WORK TASK
Gather all lines in the entries that include the word "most".

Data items
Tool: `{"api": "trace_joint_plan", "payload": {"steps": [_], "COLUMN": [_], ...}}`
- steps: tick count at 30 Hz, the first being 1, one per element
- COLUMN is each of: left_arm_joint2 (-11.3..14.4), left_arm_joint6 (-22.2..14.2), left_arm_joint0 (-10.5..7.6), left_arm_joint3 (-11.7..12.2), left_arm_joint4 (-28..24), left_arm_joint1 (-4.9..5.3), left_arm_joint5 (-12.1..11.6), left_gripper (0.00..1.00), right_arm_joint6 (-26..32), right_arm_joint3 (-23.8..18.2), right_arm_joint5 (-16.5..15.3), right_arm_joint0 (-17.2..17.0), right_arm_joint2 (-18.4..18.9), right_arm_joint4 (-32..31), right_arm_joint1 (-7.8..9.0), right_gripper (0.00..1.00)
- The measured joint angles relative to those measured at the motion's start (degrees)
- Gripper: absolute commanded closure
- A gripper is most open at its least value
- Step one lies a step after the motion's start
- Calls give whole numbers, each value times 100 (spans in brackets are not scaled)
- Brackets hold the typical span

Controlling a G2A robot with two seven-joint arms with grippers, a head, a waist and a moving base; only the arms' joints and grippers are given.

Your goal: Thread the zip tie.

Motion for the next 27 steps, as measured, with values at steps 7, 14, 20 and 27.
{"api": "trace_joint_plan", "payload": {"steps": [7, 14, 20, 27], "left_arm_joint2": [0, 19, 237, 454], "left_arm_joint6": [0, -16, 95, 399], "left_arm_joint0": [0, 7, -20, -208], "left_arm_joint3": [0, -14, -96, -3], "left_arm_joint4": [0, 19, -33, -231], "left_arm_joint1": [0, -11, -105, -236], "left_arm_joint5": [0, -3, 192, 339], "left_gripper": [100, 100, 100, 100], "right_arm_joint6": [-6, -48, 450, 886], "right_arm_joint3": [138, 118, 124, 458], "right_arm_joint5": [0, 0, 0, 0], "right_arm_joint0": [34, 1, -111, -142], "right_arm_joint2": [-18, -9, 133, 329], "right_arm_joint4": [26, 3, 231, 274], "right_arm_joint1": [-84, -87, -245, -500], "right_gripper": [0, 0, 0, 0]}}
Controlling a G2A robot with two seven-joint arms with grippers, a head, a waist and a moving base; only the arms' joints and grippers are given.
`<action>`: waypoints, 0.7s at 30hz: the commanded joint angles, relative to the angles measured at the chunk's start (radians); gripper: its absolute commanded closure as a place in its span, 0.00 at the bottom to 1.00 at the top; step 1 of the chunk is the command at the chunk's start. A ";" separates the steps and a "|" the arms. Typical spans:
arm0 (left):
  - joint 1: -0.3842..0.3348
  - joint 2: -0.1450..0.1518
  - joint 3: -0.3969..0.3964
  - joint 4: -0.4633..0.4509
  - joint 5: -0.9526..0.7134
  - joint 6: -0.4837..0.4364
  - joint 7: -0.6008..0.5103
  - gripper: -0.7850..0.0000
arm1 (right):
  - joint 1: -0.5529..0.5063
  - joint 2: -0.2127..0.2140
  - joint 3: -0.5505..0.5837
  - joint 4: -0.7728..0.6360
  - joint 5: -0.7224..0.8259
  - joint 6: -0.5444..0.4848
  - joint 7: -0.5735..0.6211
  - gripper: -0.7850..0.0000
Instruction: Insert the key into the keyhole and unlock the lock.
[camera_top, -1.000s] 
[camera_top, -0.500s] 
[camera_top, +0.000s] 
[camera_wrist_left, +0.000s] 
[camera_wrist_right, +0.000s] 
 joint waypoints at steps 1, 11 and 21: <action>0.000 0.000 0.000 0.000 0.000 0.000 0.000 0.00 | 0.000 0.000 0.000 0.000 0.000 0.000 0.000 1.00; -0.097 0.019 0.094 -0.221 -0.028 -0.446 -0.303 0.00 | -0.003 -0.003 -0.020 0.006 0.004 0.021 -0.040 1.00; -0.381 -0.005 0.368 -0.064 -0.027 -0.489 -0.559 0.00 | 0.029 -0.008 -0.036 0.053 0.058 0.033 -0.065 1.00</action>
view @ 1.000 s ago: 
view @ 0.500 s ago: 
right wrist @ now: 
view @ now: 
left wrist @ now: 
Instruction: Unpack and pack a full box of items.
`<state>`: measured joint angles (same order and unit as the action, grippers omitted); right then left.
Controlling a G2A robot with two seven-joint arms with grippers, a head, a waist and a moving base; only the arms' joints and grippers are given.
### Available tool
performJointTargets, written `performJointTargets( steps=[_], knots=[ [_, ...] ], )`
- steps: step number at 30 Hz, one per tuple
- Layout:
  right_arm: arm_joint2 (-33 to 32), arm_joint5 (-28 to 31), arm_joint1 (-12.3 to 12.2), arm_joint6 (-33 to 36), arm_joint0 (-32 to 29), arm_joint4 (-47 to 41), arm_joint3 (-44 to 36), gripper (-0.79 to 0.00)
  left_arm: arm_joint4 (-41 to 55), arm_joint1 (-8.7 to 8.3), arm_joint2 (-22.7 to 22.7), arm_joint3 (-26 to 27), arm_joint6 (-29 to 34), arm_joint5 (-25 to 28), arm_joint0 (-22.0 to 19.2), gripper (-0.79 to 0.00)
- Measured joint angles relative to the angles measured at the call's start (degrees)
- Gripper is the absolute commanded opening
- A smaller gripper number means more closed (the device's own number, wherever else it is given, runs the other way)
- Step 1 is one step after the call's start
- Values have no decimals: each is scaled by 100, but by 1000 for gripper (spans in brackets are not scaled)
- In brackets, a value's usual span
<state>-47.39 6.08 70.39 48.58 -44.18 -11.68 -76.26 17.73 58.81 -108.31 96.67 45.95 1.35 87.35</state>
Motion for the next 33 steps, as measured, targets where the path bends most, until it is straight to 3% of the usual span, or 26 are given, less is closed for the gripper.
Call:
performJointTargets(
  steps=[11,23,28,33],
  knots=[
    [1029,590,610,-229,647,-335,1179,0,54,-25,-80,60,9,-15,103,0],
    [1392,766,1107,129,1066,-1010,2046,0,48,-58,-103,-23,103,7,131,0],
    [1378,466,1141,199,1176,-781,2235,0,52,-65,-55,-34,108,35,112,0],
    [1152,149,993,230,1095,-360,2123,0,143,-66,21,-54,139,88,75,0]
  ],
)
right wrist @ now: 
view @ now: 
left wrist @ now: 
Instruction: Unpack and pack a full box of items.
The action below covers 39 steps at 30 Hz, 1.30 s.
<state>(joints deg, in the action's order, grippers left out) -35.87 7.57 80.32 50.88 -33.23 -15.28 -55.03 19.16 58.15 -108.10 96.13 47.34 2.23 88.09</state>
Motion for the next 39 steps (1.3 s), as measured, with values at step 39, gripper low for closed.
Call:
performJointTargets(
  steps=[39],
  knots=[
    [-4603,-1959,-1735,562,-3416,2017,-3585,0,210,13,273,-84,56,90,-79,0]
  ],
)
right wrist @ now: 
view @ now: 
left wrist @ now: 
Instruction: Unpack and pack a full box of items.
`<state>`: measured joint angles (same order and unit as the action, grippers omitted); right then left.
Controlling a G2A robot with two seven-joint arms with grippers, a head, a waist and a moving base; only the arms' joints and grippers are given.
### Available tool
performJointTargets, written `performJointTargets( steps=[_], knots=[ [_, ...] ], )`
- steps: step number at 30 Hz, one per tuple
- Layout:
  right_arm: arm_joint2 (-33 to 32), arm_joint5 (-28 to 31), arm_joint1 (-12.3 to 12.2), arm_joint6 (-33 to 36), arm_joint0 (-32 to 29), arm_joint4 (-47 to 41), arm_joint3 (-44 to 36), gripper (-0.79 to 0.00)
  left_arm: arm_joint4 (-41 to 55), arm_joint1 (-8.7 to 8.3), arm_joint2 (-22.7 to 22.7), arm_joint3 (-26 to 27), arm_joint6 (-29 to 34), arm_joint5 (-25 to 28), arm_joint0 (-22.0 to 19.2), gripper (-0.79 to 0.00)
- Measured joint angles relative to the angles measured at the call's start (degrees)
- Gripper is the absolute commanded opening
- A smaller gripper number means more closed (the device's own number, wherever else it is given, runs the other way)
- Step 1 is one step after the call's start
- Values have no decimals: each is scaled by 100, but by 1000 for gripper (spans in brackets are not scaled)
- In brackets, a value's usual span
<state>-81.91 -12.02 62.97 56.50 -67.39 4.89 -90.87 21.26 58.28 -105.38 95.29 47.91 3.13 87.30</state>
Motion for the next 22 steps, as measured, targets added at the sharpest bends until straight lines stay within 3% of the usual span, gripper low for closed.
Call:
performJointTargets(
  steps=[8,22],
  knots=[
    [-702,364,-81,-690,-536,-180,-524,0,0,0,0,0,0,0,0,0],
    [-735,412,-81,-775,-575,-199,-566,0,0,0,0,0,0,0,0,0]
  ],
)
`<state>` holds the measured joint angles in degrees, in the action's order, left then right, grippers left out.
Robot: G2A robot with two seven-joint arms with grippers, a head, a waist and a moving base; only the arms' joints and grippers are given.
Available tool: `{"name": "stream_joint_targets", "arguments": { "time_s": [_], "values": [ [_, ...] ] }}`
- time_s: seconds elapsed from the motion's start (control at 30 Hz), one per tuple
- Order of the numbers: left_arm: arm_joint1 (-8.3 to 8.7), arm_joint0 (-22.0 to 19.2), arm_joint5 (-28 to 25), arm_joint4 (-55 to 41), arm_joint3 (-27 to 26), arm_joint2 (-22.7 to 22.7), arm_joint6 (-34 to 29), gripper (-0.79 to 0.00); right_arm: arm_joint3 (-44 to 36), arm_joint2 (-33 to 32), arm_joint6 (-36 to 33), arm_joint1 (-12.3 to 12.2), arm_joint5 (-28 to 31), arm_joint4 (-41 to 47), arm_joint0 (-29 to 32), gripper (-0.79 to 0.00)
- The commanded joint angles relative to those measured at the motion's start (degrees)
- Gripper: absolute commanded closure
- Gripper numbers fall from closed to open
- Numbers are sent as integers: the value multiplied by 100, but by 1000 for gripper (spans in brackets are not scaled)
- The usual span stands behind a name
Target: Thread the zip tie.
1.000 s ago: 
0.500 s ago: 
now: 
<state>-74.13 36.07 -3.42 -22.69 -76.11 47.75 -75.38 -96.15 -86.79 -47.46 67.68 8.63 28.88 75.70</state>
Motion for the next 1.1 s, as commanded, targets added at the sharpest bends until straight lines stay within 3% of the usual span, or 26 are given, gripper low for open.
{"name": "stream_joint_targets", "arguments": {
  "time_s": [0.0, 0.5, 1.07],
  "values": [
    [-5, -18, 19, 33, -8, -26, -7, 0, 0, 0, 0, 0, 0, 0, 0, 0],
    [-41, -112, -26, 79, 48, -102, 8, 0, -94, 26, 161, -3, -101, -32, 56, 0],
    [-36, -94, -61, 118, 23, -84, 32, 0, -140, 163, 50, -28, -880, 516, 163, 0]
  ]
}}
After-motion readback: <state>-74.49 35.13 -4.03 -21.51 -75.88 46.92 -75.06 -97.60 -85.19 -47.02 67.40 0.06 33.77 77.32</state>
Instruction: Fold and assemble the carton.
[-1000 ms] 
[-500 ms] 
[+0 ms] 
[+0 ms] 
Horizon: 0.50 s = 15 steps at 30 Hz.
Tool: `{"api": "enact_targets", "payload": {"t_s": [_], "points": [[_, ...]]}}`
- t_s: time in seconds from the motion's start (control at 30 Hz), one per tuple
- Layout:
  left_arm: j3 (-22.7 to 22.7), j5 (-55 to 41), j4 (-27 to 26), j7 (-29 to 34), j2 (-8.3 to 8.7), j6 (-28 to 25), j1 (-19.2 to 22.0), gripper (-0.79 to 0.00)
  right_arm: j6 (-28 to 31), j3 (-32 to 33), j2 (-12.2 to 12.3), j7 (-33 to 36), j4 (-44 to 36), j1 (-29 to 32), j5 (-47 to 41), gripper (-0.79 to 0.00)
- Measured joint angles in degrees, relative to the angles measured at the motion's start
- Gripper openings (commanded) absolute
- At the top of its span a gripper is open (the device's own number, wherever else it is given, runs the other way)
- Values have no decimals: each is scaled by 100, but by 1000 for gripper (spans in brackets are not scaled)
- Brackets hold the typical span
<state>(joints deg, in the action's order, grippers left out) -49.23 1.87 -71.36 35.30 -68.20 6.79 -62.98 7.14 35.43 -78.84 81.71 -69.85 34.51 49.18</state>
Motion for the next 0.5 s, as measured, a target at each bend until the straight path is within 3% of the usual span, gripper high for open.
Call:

RESULT OF THE EXERCISE
- A gripper is most open at its least value
Motion for the next 33 steps, as measured, targets where the path bends most, until it is straight to 3% of the usual span, or 26 are given, less is closed for the gripper.

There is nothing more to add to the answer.